Problem description:
Your task is to copy all of the entries exactly as they are given.

[Items from a data source]

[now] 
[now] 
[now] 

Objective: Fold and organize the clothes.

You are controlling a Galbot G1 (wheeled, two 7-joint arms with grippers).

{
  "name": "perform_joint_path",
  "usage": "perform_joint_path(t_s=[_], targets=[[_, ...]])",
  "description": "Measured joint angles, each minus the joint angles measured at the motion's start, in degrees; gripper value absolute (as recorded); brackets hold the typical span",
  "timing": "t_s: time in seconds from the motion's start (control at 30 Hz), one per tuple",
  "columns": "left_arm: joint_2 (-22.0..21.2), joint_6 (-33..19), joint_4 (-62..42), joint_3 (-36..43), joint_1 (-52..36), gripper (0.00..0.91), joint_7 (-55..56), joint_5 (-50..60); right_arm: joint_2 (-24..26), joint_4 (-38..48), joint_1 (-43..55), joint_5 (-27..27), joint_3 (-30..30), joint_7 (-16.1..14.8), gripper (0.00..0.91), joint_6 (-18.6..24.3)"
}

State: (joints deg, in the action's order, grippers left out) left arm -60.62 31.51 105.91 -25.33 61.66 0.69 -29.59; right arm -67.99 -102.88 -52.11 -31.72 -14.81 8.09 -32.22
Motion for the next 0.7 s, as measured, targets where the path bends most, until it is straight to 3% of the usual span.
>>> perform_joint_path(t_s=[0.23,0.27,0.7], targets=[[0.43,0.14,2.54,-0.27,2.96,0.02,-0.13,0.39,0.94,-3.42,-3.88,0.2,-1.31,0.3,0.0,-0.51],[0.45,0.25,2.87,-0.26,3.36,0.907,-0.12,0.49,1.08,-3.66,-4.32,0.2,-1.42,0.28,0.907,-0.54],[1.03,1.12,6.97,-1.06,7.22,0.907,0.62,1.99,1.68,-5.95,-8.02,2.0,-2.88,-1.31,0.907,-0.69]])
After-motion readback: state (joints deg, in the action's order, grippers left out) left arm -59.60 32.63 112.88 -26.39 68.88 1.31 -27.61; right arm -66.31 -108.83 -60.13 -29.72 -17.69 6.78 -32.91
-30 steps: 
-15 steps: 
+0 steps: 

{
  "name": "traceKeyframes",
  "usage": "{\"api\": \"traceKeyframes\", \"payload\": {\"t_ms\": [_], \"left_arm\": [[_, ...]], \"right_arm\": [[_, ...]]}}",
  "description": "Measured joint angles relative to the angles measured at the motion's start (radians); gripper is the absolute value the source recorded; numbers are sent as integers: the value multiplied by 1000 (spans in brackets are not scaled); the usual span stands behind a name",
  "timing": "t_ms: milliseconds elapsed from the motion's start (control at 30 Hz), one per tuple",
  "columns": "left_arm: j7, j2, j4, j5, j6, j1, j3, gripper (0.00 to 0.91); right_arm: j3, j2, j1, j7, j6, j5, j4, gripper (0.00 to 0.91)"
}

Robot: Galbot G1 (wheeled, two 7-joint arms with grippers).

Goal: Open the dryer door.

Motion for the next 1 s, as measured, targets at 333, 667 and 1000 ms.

Written reply:
[now] 
[now] 
[now] 

Objective: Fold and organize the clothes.

You are controlling a Galbot G1 (wheeled, two 7-joint arms with grippers).

{
  "name": "perform_joint_path",
  "usage": "perform_joint_path(t_s=[_], targets=[[_, ...]])",
  "description": "Measured joint angles, each minus the joint angles measured at the motion's start, in degrees; gripper value absolute (as recorded); brackets hold the typical span",
  "timing": "t_s: time in seconds from the motion's start (control at 30 Hz), one per tuple",
  "columns": "left_arm: joint_2 (-22.0..21.2), joint_6 (-33..19), joint_4 (-62..42), joint_3 (-36..43), joint_1 (-52..36), gripper (0.00..0.91), joint_7 (-55..56), joint_5 (-50..60); right_arm: joint_2 (-24..26), joint_4 (-38..48), joint_1 (-43..55), joint_5 (-27..27), joint_3 (-30..30), joint_7 (-16.1..14.8), gripper (0.00..0.91), joint_6 (-18.6..24.3)"
}

State: (joints deg, in the action's order, grippers left out) left arm -60.62 31.51 105.91 -25.33 61.66 0.69 -29.59; right arm -67.99 -102.88 -52.11 -31.72 -14.81 8.09 -32.22
Motion for the next 0.7 s, as measured, targets where the path bends most, until it is straight to 3% of the usual span.
>>> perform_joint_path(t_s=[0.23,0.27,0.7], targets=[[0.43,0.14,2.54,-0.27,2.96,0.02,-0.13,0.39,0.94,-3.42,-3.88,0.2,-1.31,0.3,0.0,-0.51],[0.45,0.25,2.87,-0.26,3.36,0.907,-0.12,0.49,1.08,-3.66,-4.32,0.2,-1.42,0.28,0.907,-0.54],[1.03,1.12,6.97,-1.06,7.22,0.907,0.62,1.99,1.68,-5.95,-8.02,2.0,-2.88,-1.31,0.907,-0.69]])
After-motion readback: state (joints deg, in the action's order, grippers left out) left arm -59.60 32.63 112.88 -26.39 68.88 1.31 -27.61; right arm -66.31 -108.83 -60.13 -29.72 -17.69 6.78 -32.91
-30 steps: 
-15 steps: 
+0 steps: 

{
  "name": "traceKeyframes",
  "usage": "{\"api\": \"traceKeyframes\", \"payload\": {\"t_ms\": [_], \"left_arm\": [[_, ...]], \"right_arm\": [[_, ...]]}}",
  "description": "Measured joint angles relative to the angles measured at the motion's start (radians); gripper is the absolute value the source recorded; numbers are sent as integers: the value multiplied by 1000 (spans in brackets are not scaled); the usual span stands behind a name",
  "timing": "t_ms: milliseconds elapsed from the motion's start (control at 30 Hz), one per tuple",
  "columns": "left_arm: j7, j2, j4, j5, j6, j1, j3, gripper (0.00 to 0.91); right_arm: j3, j2, j1, j7, j6, j5, j4, gripper (0.00 to 0.91)"
}

Robot: Galbot G1 (wheeled, two 7-joint arms with grippers).

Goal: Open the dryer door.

Motion for the next 1 s, as measured, targets at 333, 667 and 1000 ms.

This concludes the response.